A TV pública norueguesa NRK, que costuma antecipar o nome dos laureados, anunciou a vitória da Opaq mais de uma hora antes do anúncio oficial.

Malala
A decisão a favor da Opaq surpreendeu a imprensa, já que na reta final para o anúncio do prêmio a jovem paquistanesa Malala Yusufzai era considerada como favorita.

A adolescente de 16 anos foi baleada no ano passado pelos talibãs paquistaneses por defender a educação feminina em seu país.

A Opaq só começou a ser cogitada como vitoriosa "em cima da hora".

Economia
Após o anúncio desta sexta, resta saber quem será laureado com o Nobel de Economia, que será anunciado na próxima segunda em Estocolmo.

O Nobel da Paz é o único a ser anunciado e entregue fora de Estocolmo, por decisão do criador dos prêmios, o magnata sueco Alfred Nobel, já que, em sua época, a Noruega fazia parte do Reino da Suécia.

Na quinta-feira, o Nobel de Literatura foi dado à contista canadense Alice Munro.

Nos dias anteriores foram conhecidos os laureados no campo da ciência.

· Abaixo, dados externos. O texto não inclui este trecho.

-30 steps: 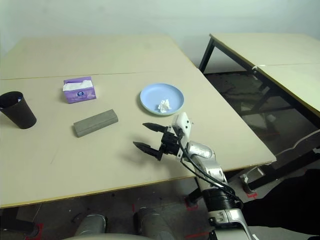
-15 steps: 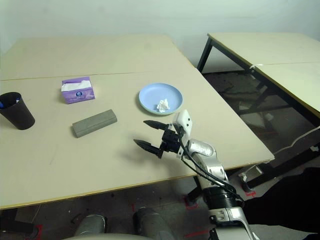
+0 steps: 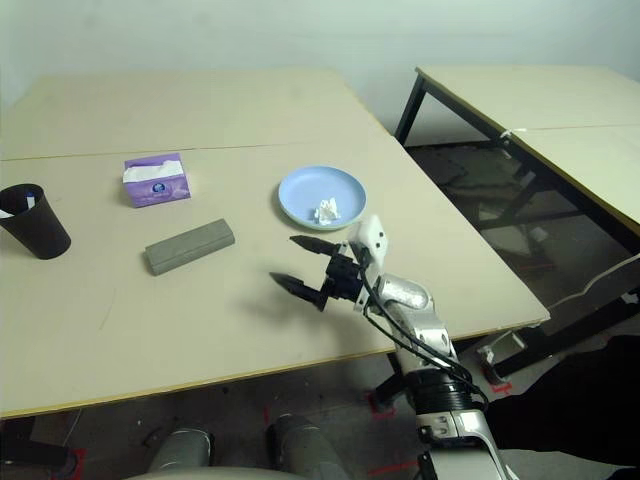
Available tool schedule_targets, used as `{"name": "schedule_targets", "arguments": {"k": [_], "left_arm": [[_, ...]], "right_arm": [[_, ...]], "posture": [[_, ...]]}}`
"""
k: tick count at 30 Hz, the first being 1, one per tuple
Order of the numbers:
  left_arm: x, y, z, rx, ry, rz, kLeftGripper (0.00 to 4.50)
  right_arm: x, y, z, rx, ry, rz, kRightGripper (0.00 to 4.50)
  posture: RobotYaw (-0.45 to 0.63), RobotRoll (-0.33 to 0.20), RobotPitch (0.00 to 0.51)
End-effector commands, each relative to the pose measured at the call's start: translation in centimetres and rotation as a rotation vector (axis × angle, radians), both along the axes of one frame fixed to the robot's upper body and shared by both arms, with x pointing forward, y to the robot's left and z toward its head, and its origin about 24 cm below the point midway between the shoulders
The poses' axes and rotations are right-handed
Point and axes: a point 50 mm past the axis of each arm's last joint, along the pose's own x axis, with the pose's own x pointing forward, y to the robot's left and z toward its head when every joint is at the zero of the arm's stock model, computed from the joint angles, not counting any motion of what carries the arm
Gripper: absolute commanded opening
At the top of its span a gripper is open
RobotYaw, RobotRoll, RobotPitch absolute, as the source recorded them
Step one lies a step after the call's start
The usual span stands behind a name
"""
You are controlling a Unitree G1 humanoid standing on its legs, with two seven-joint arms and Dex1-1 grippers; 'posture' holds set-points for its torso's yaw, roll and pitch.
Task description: Organize and tidy the items on the table.
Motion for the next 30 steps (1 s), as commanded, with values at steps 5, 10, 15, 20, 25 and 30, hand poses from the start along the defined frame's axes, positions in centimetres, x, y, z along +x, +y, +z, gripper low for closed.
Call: {"name": "schedule_targets", "arguments": {"k": [5, 10, 15, 20, 25, 30], "left_arm": [[-5.5, 1.3, -4.0, -0.014, 0.099, -0.038, 4.47], [-7.7, 2.4, -7.0, 0.009, 0.211, 0.020, 4.47], [-9.1, 3.5, -8.0, 0.026, 0.264, 0.076, 4.47], [-9.0, 3.5, -8.2, 0.044, 0.295, 0.071, 4.47], [-8.6, 3.1, -7.8, 0.049, 0.286, 0.060, 4.47], [-7.8, 2.5, -7.8, 0.059, 0.283, 0.032, 4.47]], "right_arm": [[-0.6, -6.9, -1.1, -0.042, -0.021, -0.508, 4.50], [-1.5, -8.6, -3.5, -0.072, 0.040, -0.681, 4.50], [-1.5, -8.1, -3.9, -0.045, 0.046, -0.712, 4.50], [-1.3, -7.2, -3.8, -0.045, 0.039, -0.687, 4.50], [-1.5, -6.2, -3.7, -0.039, 0.039, -0.655, 4.50], [-1.7, -6.3, -3.7, -0.046, 0.044, -0.654, 4.50]], "posture": [[0.00, 0.000, 0.084], [0.03, 0.000, 0.093], [0.05, 0.000, 0.113], [0.08, 0.000, 0.133], [0.09, 0.000, 0.142], [0.10, 0.000, 0.133]]}}
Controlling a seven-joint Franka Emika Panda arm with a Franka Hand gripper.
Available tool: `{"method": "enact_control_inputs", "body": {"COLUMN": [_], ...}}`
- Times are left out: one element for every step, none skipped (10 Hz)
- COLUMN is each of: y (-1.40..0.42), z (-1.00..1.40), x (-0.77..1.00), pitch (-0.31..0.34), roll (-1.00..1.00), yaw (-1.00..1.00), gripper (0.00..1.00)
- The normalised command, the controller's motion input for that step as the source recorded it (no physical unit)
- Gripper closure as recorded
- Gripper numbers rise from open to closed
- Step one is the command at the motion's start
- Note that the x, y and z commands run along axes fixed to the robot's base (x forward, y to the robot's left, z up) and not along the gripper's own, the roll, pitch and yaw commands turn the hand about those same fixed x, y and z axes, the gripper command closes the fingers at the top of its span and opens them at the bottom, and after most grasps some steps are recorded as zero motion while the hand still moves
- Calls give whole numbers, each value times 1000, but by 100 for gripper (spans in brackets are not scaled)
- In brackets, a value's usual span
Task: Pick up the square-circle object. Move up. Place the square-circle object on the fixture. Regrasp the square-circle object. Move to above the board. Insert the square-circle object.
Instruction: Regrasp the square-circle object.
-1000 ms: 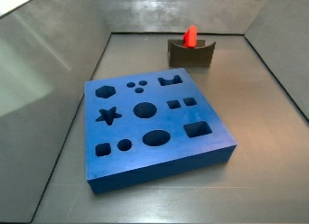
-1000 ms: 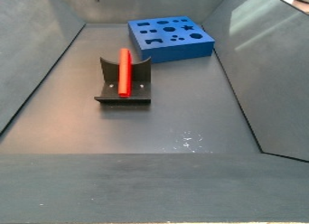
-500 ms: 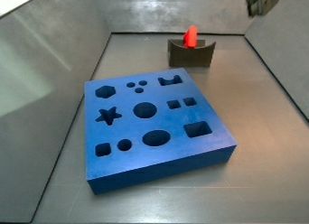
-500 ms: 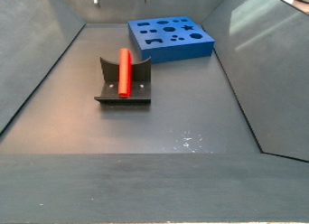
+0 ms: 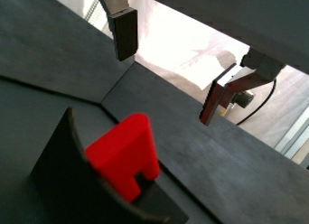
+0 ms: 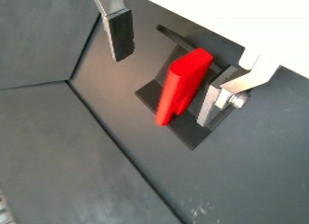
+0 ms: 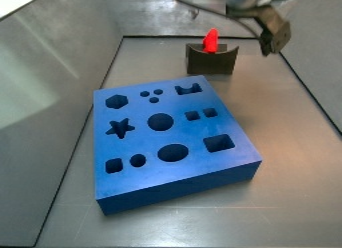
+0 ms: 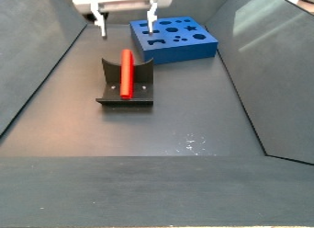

Na segunda-feira, os cientistas americanos James E. Rothman e Randy W. Schekman e o alemão Thomas C. Südhof dividiram o prêmio de Medicina.

Na terça-feira, o belga François Englert e o britânico Peter Higgs foram anunciados como os ganhadores do prêmio de Física, por terem descoberto a existência da partícula subatômica conhecida como Bóson de Higgs.

Na quarta-feira foi anunciado o último Nobel científico, o de Química, para o austríaco Martin Karplus, o sul-africano Michael Levitt e o israelense Arieh Warshel, os três estabelecidos nos Estados Unidos.